Defining the functional relationships between proteins is essential to understand many aspects of biology. A classical approach of understanding gene functional relationships is to produce phenotype of combination mutant in two genes [
1]; such relationships are called genetic interactions. Recently, high throughput methods [
2-
4] have been developed to generate large scale genetic interactions in model organisms, such as yeast [
5],
Schizosaccharomyces pombe [
6] and
E. coli. [
7]. The large scale genetic interactions have attracted much attention as they are capable of defining the genome-wide functional relationships among proteins and are fundamental to comprehensive understanding of the organization of biological systems [
5,
8,
9]. However, even with high throughput methods [
2-
4], experimental mapping of genetic interactions is still extremely labor intensive and one cannot screen genome-wide combinations in multiple cell organisms with ten thousands of genes as of now [
10]. Thus, it is imperative to develop computational approaches to predict genome-wide genetic interactions and help complement and enhance wet-lab studies.

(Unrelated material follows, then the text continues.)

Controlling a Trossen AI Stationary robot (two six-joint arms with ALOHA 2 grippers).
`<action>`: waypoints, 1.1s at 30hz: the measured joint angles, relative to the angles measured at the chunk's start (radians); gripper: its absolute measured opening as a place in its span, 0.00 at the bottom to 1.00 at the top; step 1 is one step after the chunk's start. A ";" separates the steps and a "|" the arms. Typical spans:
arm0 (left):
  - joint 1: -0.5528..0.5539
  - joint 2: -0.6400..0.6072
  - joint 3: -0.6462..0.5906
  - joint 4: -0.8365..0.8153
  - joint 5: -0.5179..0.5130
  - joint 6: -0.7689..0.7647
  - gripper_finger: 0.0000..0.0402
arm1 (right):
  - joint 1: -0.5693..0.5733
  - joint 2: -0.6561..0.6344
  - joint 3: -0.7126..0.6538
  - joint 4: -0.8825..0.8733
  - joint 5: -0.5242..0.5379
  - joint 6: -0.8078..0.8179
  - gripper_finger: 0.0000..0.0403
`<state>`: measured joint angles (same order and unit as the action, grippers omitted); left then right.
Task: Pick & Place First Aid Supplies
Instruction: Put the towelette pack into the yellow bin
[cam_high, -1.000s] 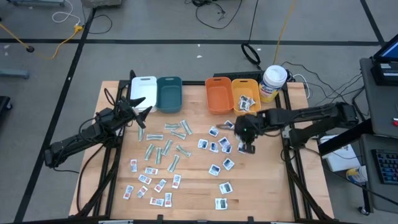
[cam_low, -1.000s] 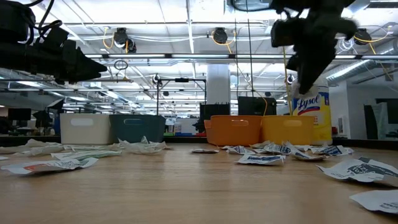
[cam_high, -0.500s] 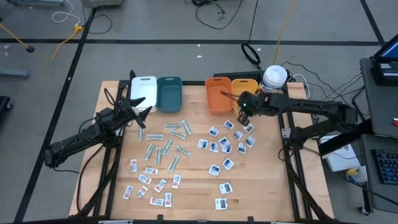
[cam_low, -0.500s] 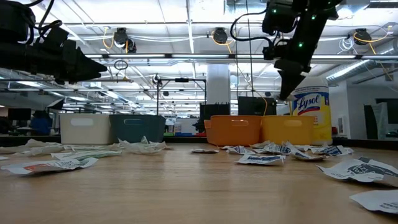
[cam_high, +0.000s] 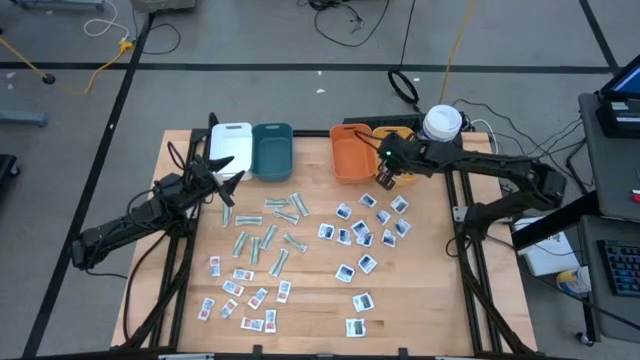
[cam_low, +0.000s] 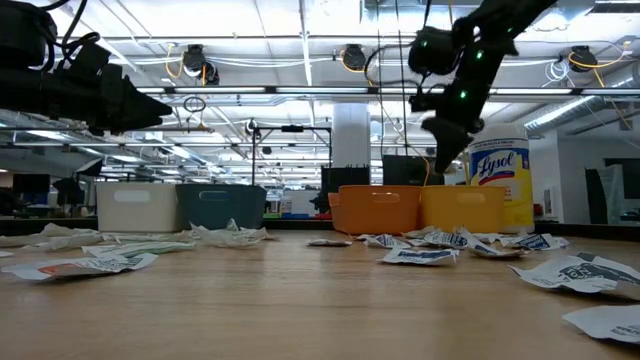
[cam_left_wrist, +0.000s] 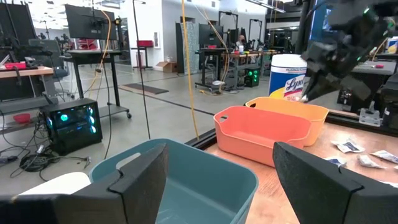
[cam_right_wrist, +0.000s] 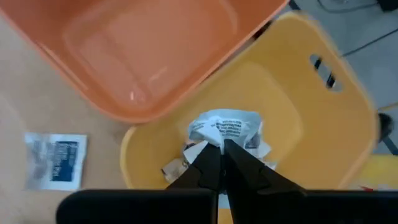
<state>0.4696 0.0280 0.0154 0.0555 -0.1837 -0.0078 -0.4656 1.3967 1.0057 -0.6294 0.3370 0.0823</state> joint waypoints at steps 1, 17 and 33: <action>0.000 0.000 0.000 0.000 0.000 0.000 0.74 | 0.000 0.022 0.000 -0.006 0.000 0.000 0.01; 0.000 0.000 0.000 0.000 0.000 0.000 0.74 | -0.049 0.125 -0.001 0.004 0.004 0.012 0.03; 0.000 0.000 0.000 0.000 0.000 0.000 0.74 | -0.050 0.063 0.030 -0.075 0.000 -0.002 0.38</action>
<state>0.4696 0.0280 0.0152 0.0554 -0.1841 -0.0080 -0.5152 1.4593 1.0361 -0.7044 0.3367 0.0804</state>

In extreme cases, mutation of two nonessential genes can lead to lethal phenotype; this kind of genetic interaction is called synthetic lethal genetic interaction (SLGI). Figure illustrates one such synthetic lethal genetic interaction. The SLGIs are of interest because they are able to reveal functional relationships between proteins, pathways and complexes [
11-
13]. Two synthetic lethal genes have high probability of occurrence in compensatory pathways [
14] or compensatory complexes [
15]. Furthermore, the SLGIs are potentially useful in finding drug targets or drug combinations [
16].
Prediction of SLGIs is impeded by the limit of understanding of genetic interactions. Unlike protein-protein interactions that are known as physical dockings among proteins, the molecular mechanism under genetic interactions has not been fully understood. Thus, it is difficult to select features and understand how features are related to SLGIs. Several computational approaches have been proposed for prediction of SLGIs, and many features, such as protein interactions, gene expression, functional annotation, gene location, protein network characteristics, and genetic phenotype, have been used by these approaches [
10,
17-
20]. However, those methods depend on other genome-wide experimental results.
It is known as a virtual axiom in biology that the "sequence specifies structure and structure determines functionality" [
21]. We hypothesize that it is possible to predict the SLGIs using the characteristics of protein sequence alone. Recently, we demonstrated that the yeast synthetic lethal genetic interactions can be explained by the genetic interactions between domains of those proteins [
22]. Representing the structures and function of proteins, protein domains are usually regarded as building blocks of proteins and are conserved during evolution. Our studies showed that the domain genetic interactions are new type of relationship between protein domains. Moreover, we found that different domains in multi-domain yeast proteins contribute to their genetic interactions differently. The domain genetic interactions help define more precisely the function related to the synthetic lethal genetic interactions, and then help understand how domains contribute to different functionalities of multi-domain proteins. Using the probabilities of domain genetic interactions, we were able to predict novel yeast synthetic lethal genetic interactions.
However, the feasibility of domain based prediction is limited by the coverage of protein domains. For example, only 4480 of more than 6700 yeast proteins contain PfamA domains. In this study, we used the short polypeptide sequences, which are typically shorter than the classically defined protein domains, to characterize the functionalities of proteins. We demonstrated that the genetic interaction between a pair of proteins can be determined by the genetic interactions between the short polypeptide clusters of those proteins. Using short polypeptide clusters as features, we can not only increase the prediction coverage, but also improve the prediction performance.